Work to complete: How many lines in the listing below include the word "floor"? Reply with the count alone.

┄┄┄┄┄┄┄┄┄┄┄┄┄┄┄┄┄┄┄┄

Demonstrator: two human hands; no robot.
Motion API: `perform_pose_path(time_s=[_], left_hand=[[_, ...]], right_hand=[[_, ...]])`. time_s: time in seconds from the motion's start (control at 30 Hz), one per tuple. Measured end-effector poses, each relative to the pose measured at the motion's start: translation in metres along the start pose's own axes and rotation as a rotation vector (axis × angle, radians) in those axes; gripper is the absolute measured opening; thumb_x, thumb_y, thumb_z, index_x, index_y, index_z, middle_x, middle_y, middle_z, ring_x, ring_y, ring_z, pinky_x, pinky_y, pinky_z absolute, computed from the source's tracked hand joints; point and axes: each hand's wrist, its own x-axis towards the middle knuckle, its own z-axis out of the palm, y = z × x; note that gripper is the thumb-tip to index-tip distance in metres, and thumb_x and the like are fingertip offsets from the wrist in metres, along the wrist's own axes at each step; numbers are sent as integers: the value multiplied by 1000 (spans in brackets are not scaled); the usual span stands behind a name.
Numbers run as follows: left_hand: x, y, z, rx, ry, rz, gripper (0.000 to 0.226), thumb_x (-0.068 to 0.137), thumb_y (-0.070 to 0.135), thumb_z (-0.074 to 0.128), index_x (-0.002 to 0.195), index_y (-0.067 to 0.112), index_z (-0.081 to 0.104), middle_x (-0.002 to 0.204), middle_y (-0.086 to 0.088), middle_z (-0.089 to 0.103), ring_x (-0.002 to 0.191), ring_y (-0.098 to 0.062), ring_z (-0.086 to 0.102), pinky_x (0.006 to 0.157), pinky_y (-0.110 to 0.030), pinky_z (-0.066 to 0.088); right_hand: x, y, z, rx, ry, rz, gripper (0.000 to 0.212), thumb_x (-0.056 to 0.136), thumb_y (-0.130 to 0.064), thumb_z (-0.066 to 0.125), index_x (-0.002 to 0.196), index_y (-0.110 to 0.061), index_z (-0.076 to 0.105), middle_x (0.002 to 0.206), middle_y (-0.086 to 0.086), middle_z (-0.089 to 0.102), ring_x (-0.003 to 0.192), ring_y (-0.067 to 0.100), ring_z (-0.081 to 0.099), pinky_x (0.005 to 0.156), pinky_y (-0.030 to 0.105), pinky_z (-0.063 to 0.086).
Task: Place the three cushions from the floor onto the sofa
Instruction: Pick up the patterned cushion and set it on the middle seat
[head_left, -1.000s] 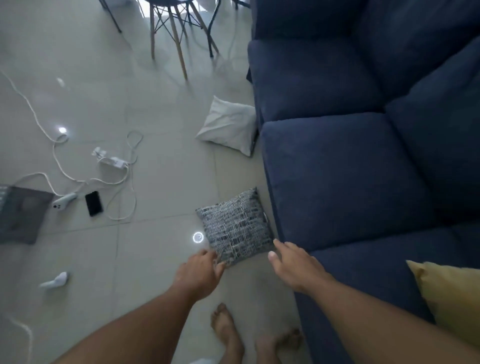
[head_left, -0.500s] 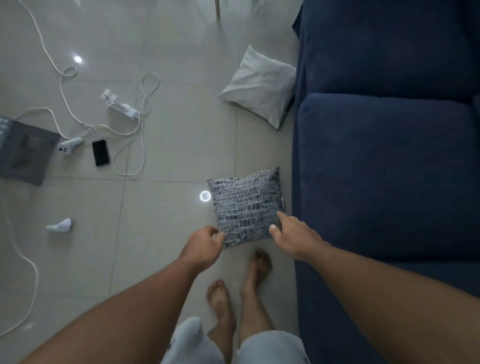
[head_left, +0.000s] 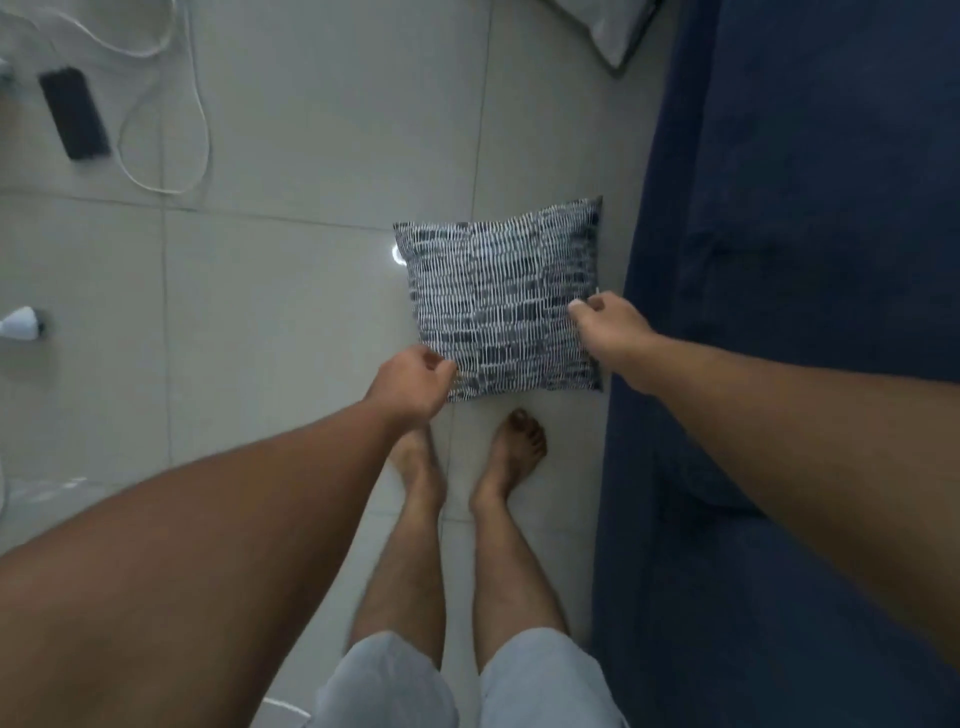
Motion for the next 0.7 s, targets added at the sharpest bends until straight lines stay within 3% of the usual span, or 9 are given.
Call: perform_pose_path(time_s=[0.07,0.2,0.43,0.53,0.63,0.7], left_hand=[[28,-7,5,7,0,-5,38,105,37,56,128,10,70,131,-15,72,124,-33,64,102,-33,47],[82,-33,21,-17,13,-42,37,106,35,55,129,9,69,133,-16,70,124,-34,63,103,-34,47],[162,-71,50,-99,53,-101,36,106,33,57,128,7,69,116,-10,67,102,-23,57,91,-30,43],[188,-75,58,-245,121,-133,34,104,34,58,127,10,66,110,-4,64,97,-20,58,86,-31,43],[210,-66,59,-513,169,-241,28,102,38,60,118,15,57,104,-1,65,80,-14,54,77,-31,44],[221,-51,48,-622,169,-259,34,101,42,61,119,16,49,97,5,57,82,-11,54,74,-31,48]], right_hand=[[31,6,7,94,21,69,50,113,-42,41,151,-11,50,142,11,58,126,33,57,110,49,47],[88,17,31,232,22,203,57,110,-44,47,160,-18,43,152,5,54,133,30,55,96,45,47],[169,45,61,194,60,213,60,107,-51,56,156,-18,47,154,8,54,136,33,56,107,49,51],[199,51,64,211,74,232,79,98,-62,62,161,-19,40,161,8,49,142,36,51,116,54,45],[220,49,64,231,108,177,107,88,-75,66,169,-20,23,172,7,33,154,38,37,125,56,35],[222,49,69,216,113,126,120,80,-82,70,170,-22,17,174,8,29,156,38,35,125,58,33]])
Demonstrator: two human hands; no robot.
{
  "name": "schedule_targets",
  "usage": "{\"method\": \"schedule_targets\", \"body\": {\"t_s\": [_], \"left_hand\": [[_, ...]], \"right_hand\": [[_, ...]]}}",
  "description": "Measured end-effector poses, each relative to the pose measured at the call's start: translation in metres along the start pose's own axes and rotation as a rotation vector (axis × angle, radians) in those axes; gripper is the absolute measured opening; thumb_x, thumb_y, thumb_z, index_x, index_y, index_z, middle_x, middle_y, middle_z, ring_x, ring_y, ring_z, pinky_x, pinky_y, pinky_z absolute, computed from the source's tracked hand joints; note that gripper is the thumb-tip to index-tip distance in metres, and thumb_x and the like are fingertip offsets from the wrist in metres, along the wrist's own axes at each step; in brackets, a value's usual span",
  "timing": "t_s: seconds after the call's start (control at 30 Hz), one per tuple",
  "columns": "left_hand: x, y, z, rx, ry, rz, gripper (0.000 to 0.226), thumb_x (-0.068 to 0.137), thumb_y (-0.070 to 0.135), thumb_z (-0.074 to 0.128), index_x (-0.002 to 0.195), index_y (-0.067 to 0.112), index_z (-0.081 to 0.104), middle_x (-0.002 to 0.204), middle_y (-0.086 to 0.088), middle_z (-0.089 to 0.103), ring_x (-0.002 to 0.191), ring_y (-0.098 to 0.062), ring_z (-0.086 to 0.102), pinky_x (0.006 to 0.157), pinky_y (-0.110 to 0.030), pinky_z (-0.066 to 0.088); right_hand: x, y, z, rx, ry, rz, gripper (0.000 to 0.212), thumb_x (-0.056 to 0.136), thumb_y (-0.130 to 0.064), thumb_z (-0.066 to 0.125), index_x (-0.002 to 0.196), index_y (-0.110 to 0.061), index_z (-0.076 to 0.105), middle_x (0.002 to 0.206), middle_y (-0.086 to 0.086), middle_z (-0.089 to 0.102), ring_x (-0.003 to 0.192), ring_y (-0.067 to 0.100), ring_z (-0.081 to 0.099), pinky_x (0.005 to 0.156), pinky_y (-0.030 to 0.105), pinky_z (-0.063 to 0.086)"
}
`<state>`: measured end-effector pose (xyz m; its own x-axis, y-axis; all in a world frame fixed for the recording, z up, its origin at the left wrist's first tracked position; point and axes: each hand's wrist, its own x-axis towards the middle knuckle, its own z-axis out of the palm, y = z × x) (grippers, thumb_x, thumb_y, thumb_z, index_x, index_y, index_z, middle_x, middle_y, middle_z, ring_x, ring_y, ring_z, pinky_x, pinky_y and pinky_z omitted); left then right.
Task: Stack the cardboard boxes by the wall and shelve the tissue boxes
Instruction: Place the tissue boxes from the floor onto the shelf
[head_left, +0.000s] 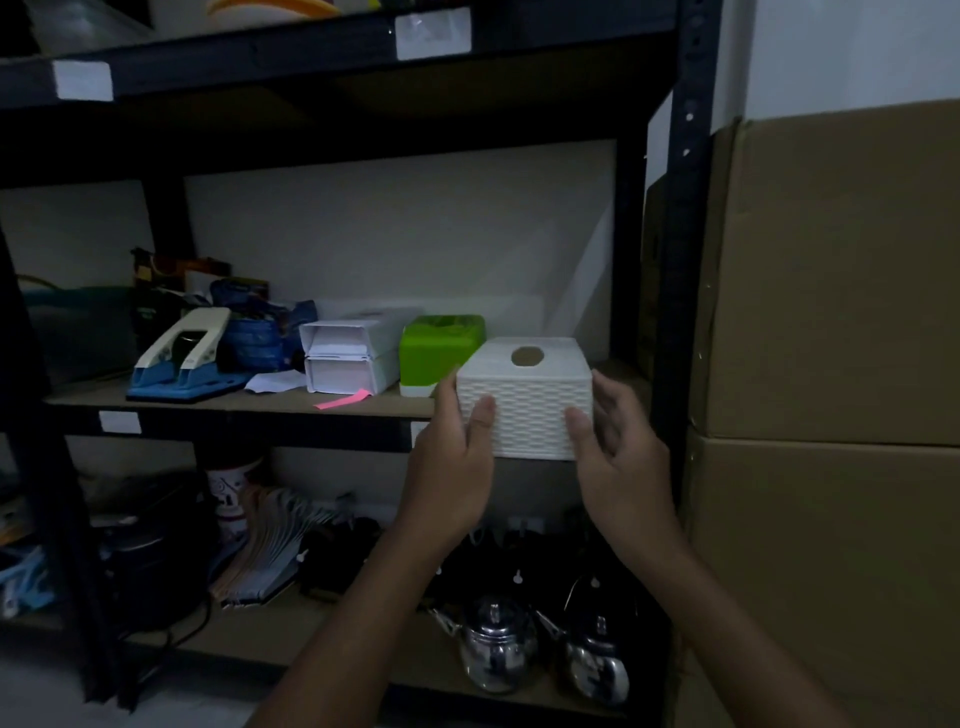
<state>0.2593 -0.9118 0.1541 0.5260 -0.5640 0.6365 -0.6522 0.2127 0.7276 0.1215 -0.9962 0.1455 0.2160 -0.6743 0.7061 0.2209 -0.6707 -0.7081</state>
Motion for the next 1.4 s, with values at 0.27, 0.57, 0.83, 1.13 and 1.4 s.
{"method": "schedule_targets", "body": {"t_s": [0.27, 0.57, 0.83, 1.13, 1.4], "left_hand": [[0.018, 0.010, 0.017, 0.663, -0.037, 0.300, 0.057, 0.098, 0.058, 0.048, 0.152, 0.058, 0.027, 0.167, 0.008, 0.019, 0.150, -0.040, 0.020, 0.119, -0.059, 0.026], [0.047, -0.017, 0.042, 0.813, 0.049, 0.297, 0.075, 0.082, 0.082, 0.051, 0.149, 0.053, 0.035, 0.152, 0.003, 0.037, 0.123, -0.035, 0.039, 0.104, -0.049, 0.041], [0.089, -0.029, 0.050, 0.891, -0.015, 0.179, 0.072, 0.084, 0.082, 0.045, 0.150, 0.054, 0.032, 0.159, 0.008, 0.035, 0.151, -0.035, 0.018, 0.120, -0.066, 0.006], [0.100, -0.022, 0.063, 0.878, -0.130, 0.042, 0.077, 0.090, 0.080, 0.039, 0.156, 0.053, 0.013, 0.171, 0.004, 0.005, 0.156, -0.037, -0.009, 0.117, -0.071, -0.004], [0.004, -0.043, 0.039, 0.809, 0.111, 0.234, 0.071, 0.095, 0.054, 0.049, 0.159, 0.043, 0.022, 0.164, 0.000, 0.033, 0.147, -0.036, 0.029, 0.111, -0.056, 0.038]], "right_hand": [[0.040, 0.021, 0.008, -0.209, -0.129, 0.020, 0.027, 0.105, -0.027, 0.048, 0.131, -0.024, 0.053, 0.113, -0.010, 0.065, 0.102, 0.003, 0.063, 0.087, 0.025, 0.052], [0.023, 0.090, -0.022, -0.962, -0.207, -0.358, 0.045, 0.092, -0.008, 0.048, 0.136, -0.006, 0.053, 0.132, 0.013, 0.057, 0.123, 0.032, 0.050, 0.113, 0.048, 0.034], [0.020, 0.095, -0.012, -0.920, -0.055, -0.397, 0.038, 0.100, -0.019, 0.045, 0.133, -0.004, 0.057, 0.134, 0.014, 0.058, 0.127, 0.030, 0.050, 0.120, 0.044, 0.026], [0.018, 0.090, -0.013, -0.968, -0.144, -0.348, 0.057, 0.090, -0.029, 0.049, 0.141, -0.005, 0.049, 0.142, 0.013, 0.052, 0.136, 0.030, 0.043, 0.121, 0.047, 0.023], [-0.012, 0.070, -0.012, -1.046, -0.226, -0.256, 0.081, 0.087, -0.039, 0.056, 0.157, -0.011, 0.026, 0.166, 0.008, 0.019, 0.155, 0.025, 0.006, 0.126, 0.043, 0.003]]}}
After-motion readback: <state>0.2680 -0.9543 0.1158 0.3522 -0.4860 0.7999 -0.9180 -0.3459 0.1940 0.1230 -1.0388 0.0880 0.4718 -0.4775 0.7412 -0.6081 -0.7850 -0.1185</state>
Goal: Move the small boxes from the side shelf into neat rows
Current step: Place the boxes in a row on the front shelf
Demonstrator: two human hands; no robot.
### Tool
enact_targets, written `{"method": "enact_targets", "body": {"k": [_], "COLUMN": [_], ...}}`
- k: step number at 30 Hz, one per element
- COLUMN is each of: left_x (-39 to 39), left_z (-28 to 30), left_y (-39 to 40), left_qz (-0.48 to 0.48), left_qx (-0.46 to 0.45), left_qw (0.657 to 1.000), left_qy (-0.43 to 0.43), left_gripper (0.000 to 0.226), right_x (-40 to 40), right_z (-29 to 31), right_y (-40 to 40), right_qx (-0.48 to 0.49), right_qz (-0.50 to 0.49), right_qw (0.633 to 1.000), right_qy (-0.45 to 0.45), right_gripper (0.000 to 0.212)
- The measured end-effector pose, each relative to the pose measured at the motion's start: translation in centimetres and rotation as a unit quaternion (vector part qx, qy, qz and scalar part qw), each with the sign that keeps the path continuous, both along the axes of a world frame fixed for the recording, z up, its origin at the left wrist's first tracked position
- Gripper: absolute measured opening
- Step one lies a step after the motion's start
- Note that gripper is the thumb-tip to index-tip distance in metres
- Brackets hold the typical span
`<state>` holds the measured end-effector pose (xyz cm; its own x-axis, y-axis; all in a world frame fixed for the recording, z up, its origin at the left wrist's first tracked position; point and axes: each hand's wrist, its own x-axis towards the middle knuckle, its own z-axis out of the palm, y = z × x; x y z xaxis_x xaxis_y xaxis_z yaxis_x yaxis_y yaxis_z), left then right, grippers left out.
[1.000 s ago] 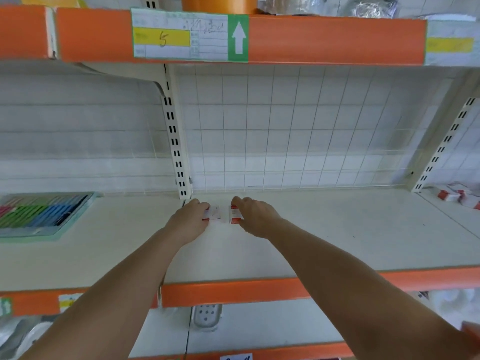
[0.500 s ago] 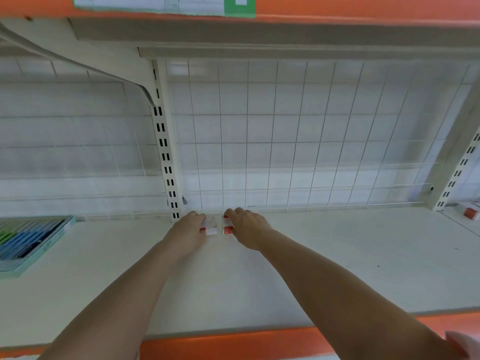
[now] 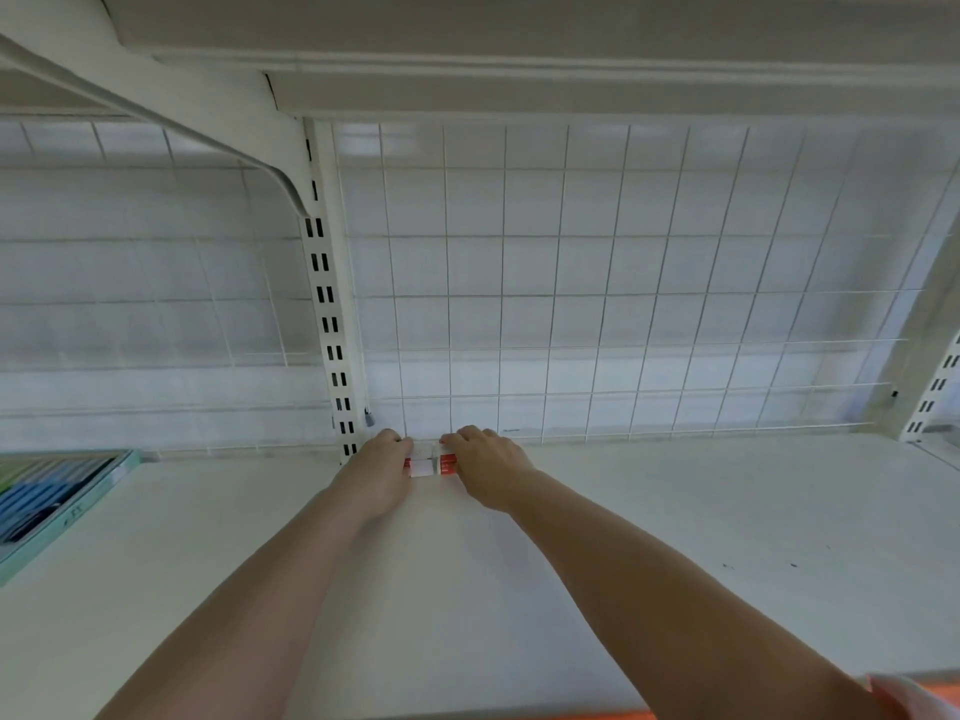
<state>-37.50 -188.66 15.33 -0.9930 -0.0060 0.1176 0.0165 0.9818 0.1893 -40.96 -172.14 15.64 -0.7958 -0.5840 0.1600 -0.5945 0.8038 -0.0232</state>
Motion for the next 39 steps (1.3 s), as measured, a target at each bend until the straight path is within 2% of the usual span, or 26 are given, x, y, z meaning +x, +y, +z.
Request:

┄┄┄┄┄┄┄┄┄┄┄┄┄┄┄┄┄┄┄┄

Your solution: 2